At any one time, the skies are buzzing with activity — air traffic measured in Revenue Passenger Kilometers has grown 85% in the past 15 years and Airbus’s Global Market Forecast 2015 predicts it will grow 145% by 2034.
The air traveler of today has a wide spread of frequencies, connections and types of service available to them — but there’s one area where choice has narrowed.
Growing consolidation in the aircraft manufacturing industry, driven by its huge capital requirements and massive economies of scale, means we’re flying in an increasingly narrower range of airliner types.
While there’s much to admire in the most recent aircraft models, those looking for unconventional flying experiences will have to try harder.

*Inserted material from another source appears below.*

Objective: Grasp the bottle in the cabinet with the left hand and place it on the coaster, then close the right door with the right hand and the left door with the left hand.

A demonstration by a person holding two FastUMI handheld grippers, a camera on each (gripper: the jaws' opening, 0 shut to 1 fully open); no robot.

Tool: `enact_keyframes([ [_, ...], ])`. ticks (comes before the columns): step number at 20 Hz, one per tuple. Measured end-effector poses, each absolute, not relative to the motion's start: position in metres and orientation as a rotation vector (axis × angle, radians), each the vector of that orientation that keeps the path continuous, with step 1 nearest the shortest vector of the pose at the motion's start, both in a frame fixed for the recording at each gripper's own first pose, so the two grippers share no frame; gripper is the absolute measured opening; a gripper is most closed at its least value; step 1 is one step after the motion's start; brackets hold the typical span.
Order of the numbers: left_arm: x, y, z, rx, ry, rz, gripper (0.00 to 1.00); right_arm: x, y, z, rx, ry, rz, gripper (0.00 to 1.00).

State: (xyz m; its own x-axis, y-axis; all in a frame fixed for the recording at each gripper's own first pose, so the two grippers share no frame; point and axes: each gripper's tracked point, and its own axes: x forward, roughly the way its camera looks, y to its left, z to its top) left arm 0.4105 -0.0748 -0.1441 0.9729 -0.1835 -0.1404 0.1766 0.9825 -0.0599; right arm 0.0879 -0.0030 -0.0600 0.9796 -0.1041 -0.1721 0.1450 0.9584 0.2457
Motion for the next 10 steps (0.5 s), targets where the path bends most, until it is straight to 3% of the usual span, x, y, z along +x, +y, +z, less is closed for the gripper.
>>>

Here, in part one of our selection of iconic aircraft today’s aviation enthusiast may still be able to fly in, are 20 of our favorite planes from the last 50 years.
de Havilland Canada DHC-6 Twin Otter
First flight: 1965
Often used as a commuter aircraft providing service to small communities, the Twin Otter is a small, solid aircraft that’s nevertheless capable of the most incredible landings.
For example, it provides service to the Caribbean island of Saba — which has the shortest commercial landing strip in the world — as well as nearby Saint Barts, where pilots must undergo special training before they’re permitted to land.
Flying into any of these airports on a DHC-6 is an experience no aviation enthusiast will want to miss.